If the device is in a permanent failure state, it is physically
disconnected, and MMIO accesses could result in Master Aborts or system
lockups.

Should the check for permanent failure precede the hardware teardown?

> +	if (!test_and_set_bit(WX_STATE_DISABLED, wx->state))
> +		pci_disable_device(pdev);
> +	rtnl_unlock();
> +
> +	/* Request a slot reset. */
> +	return PCI_ERS_RESULT_NEED_RESET;
> +}

Should the background service task (wx->service_task) be canceled here
using cancel_work_sync()?

Since WX_STATE_DISABLED is not checked within the service task's
execution path, it appears the task could wake up and attempt to interact
with the device while its MMIO space is disabled.

[ ... ]
> +static pci_ers_result_t wx_io_slot_reset(struct pci_dev *pdev)
> +{
> +	struct wx *wx = pci_get_drvdata(pdev);
> +	pci_ers_result_t result;
> +
> +	if (pci_enable_device_mem(pdev)) {
> +		wx_err(wx, "Cannot re-enable PCI device after reset.\n");
> +		result = PCI_ERS_RESULT_DISCONNECT;
> +	} else {
> +		/* make all bar access done before reset. */
> +		smp_mb__before_atomic();
> +		clear_bit(WX_STATE_DISABLED, wx->state);
> +		pci_set_master(pdev);
> +		pci_restore_state(pdev);
> +		pci_wake_from_d3(pdev, false);
> +
> +		wx->do_reset(wx->netdev, false);

Is it safe to call wx->do_reset() here without holding the rtnl_lock()?

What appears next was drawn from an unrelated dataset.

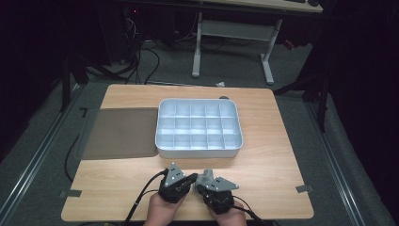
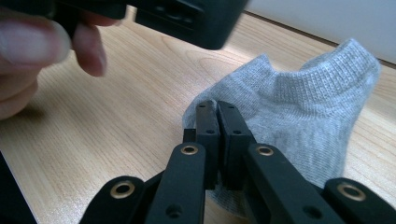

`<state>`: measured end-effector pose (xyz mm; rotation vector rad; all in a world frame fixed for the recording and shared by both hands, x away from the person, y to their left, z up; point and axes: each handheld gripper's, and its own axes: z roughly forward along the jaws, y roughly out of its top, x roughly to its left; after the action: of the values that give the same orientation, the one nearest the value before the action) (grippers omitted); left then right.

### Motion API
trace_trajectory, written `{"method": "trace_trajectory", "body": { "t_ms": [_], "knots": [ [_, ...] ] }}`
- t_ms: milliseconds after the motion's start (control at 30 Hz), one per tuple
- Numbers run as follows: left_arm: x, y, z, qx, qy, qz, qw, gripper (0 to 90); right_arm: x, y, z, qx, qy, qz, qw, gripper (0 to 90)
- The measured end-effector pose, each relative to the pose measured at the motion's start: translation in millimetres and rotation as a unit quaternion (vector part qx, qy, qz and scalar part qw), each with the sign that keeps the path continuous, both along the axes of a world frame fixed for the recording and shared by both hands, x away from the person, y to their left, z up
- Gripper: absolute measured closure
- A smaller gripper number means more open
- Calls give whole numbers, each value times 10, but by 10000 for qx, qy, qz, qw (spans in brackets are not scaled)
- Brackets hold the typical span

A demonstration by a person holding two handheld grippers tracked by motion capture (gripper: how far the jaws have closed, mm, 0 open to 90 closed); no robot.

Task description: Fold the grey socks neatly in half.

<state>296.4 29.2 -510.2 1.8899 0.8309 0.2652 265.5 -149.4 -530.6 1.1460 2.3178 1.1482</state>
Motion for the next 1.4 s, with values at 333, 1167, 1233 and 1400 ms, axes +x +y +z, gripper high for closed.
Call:
{"method": "trace_trajectory", "body": {
  "t_ms": [333,1167,1233,1400],
  "knots": [
    [69,-134,-116,173,81,-46,9998,900,-10,1,-7,2,-45,0,10000,882],
    [122,-170,-206,333,170,-11,9993,900,32,-341,128,31,-139,-435,9990,900],
    [120,-172,-206,354,160,-4,9992,900,57,-332,49,-82,15,-429,9990,900],
    [115,-167,-197,385,145,37,9991,900,57,-333,21,-125,-54,-439,9989,900]
  ]
}}
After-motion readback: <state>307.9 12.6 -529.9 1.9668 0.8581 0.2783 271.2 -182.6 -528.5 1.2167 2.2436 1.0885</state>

Other paths that reset the hardware (such as wx_reset_subtask()) appear
to acquire rtnl_lock() to serialize against concurrent network
configurations.

Could failing to hold the lock here allow concurrent userspace requests
to access hardware registers while the device is in a reset state?

> +		result = PCI_ERS_RESULT_RECOVERED;
> +	}
> +
> +	pci_aer_clear_nonfatal_status(pdev);
> +
> +	return result;
> +}
[ ... ]
> +static void wx_io_resume(struct pci_dev *pdev)
> +{
> +	struct wx *wx = pci_get_drvdata(pdev);
> +	struct net_device *netdev;
> +	int err;
> +
> +	netdev = wx->netdev;
> +	rtnl_lock();
> +	if (netif_running(netdev)) {
> +		err = netdev->netdev_ops->ndo_open(netdev);

By calling ndo_open() directly instead of dev_open(), is there a risk of
bypassing the core network state machine?

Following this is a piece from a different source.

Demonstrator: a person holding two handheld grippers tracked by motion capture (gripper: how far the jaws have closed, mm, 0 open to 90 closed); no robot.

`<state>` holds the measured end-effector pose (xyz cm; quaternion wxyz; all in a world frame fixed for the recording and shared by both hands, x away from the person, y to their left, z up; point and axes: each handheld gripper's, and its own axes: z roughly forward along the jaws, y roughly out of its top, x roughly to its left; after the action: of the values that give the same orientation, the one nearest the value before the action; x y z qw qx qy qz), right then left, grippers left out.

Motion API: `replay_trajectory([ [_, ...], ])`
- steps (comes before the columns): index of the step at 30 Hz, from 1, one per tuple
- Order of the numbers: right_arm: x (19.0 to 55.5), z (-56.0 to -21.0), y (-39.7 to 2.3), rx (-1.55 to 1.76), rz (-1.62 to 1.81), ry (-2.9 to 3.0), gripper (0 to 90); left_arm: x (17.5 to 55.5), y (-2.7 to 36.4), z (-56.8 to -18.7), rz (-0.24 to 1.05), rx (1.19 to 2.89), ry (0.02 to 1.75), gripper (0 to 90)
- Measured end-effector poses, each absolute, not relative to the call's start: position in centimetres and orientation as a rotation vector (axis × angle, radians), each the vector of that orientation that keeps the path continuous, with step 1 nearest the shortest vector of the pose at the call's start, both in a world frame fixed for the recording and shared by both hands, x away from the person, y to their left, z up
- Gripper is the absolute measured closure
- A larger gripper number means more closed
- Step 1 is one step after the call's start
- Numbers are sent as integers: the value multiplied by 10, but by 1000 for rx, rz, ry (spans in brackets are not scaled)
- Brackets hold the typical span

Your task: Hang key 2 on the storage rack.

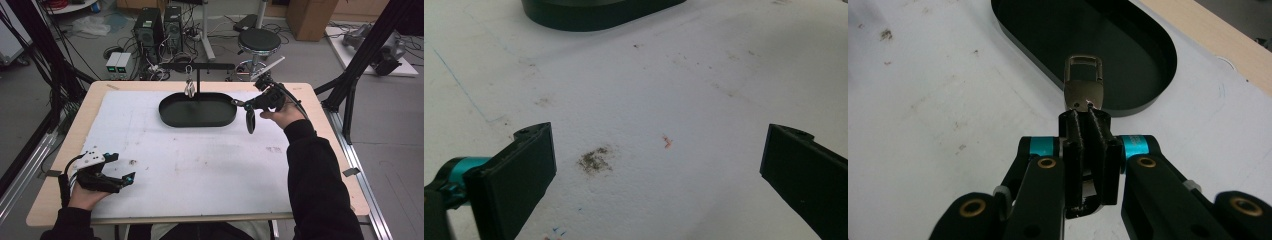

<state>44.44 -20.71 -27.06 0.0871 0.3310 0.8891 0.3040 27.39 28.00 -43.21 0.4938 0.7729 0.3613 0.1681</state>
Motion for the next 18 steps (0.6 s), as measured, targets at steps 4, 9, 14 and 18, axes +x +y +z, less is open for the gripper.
replay_trajectory([
  [4, 451, -269, -197, 973, 902, 2658, 853, 274, 280, -432, 404, 1871, 869, 19],
  [9, 459, -267, -181, 958, 861, 2673, 853, 275, 279, -433, 397, 1876, 856, 19],
  [14, 467, -263, -170, 950, 879, 2671, 853, 276, 279, -433, 390, 1872, 841, 19],
  [18, 473, -261, -163, 947, 851, 2683, 853, 276, 278, -433, 387, 1870, 831, 19],
])
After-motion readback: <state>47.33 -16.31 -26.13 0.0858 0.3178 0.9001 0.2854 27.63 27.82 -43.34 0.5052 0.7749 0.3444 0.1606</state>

If ndo_open() fails, it cleans up its allocations, but the core network
stack's __LINK_STATE_START bit remains set.

If a user subsequently administratively downs the interface, the network
core might unconditionally call ndo_stop(), potentially leading to a
double-free when it attempts to clean up the already-freed resources.

> +		if (err) {
> +			wx_err(wx, "Failed to open netdev after reset\n");
> +			goto out;
> +		}
> +	}
> +	netif_device_attach(netdev);
> +out:
> +	rtnl_unlock();
> +}
[ ... ]
> diff --git a/drivers/net/ethernet/wangxun/txgbe/txgbe_main.c b/drivers/net/ethernet/wangxun/txgbe/txgbe_main.c
> --- a/drivers/net/ethernet/wangxun/txgbe/txgbe_main.c
> +++ b/drivers/net/ethernet/wangxun/txgbe/txgbe_main.c
[ ... ]
> @@ -900,6 +901,7 @@ static int txgbe_probe(struct pci_dev *pdev,
>  		goto err_remove_phy;
>  
>  	pci_set_drvdata(pdev, wx);
> +	pci_save_state(pdev);
>  
>  	netif_tx_stop_all_queues(netdev);

This isn't a bug introduced by this patch, but does the ordering here
expose the interface to userspace before queue initialization?

Since register_netdev() is called prior to this code, the interface
becomes visible to userspace.

If a management daemon immediately brings the interface UP, invoking
ndo_open() and waking the TX queues, could this netif_tx_stop_all_queues()
erroneously stop the queues of the logically UP interface, resulting in a
silent TX hang?